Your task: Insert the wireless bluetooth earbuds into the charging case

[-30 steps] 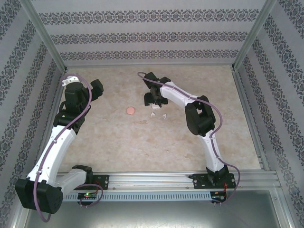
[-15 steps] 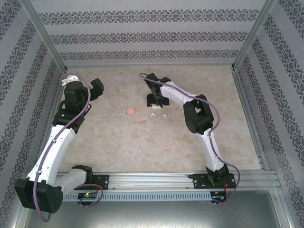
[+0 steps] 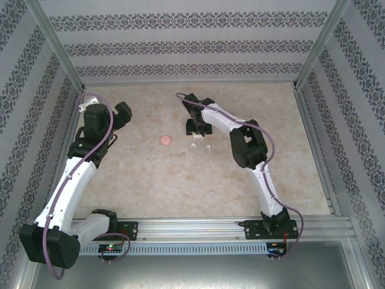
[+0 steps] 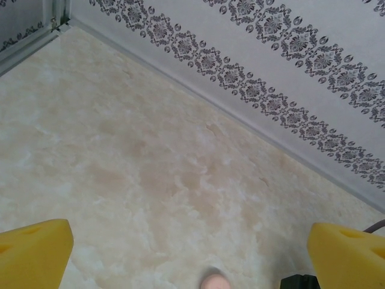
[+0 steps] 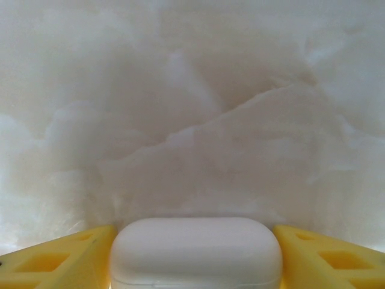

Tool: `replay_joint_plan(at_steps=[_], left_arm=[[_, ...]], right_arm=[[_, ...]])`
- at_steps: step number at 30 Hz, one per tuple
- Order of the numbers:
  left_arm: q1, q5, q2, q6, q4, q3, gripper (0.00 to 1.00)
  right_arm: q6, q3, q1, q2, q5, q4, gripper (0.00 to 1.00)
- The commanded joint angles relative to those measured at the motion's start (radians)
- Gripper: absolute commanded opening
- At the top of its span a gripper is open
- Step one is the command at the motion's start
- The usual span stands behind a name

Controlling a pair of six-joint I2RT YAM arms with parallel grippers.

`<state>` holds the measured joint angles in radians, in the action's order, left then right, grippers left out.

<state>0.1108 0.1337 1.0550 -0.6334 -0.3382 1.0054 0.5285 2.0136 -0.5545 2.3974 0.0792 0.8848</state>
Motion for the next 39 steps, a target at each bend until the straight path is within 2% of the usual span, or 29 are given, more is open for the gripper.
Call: replay_joint_plan(at_steps=[1, 6, 9, 13, 19, 27, 34, 39], left_arm=[[-0.008, -0.029, 0.008, -0.028, 0.021, -0.021, 0.99], [-0.006, -0.053, 0.018, -0.037, 0.052, -0.047, 0.99], [-0.006, -0.079, 0.021, -0.056, 0.095, -0.083, 1.0], [-0.005, -0.199, 0.043, -0.07, 0.2, -0.148, 0.99], [0.012, -0.415, 0.063, -0.062, 0.543, -0.306, 0.94], [0.047, -0.598, 0.095, -0.059, 0.938, -0.444, 0.95], [0.117, -0.674, 0.177, -0.065, 1.115, -0.457, 0.94], [0.18, -0.665, 0.253, -0.066, 1.19, -0.436, 0.9]], right_arm=[[0.033, 0.009, -0.017, 0.027, -0.018, 0.025, 0.63], [0.05, -0.026, -0.021, -0.002, -0.032, 0.007, 0.49], [0.069, -0.073, -0.02, -0.052, -0.039, -0.025, 0.44], [0.091, -0.129, -0.02, -0.135, -0.052, -0.067, 0.41], [0.132, -0.19, -0.013, -0.271, -0.076, -0.12, 0.4], [0.255, -0.234, 0.005, -0.425, -0.144, -0.214, 0.39], [0.442, -0.254, 0.005, -0.505, -0.212, -0.319, 0.39], [0.582, -0.311, -0.008, -0.561, -0.218, -0.406, 0.39]])
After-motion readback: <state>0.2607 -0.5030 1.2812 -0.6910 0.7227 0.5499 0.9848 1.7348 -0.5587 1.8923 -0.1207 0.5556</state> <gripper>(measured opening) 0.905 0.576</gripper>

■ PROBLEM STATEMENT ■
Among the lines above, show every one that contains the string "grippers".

■ SOLUTION TO THIS TASK ■
Controlling a pair of six-joint I2RT YAM arms with parallel grippers.
`<state>` holds the measured joint angles in radians, in the action's order, left then right, grippers left out.

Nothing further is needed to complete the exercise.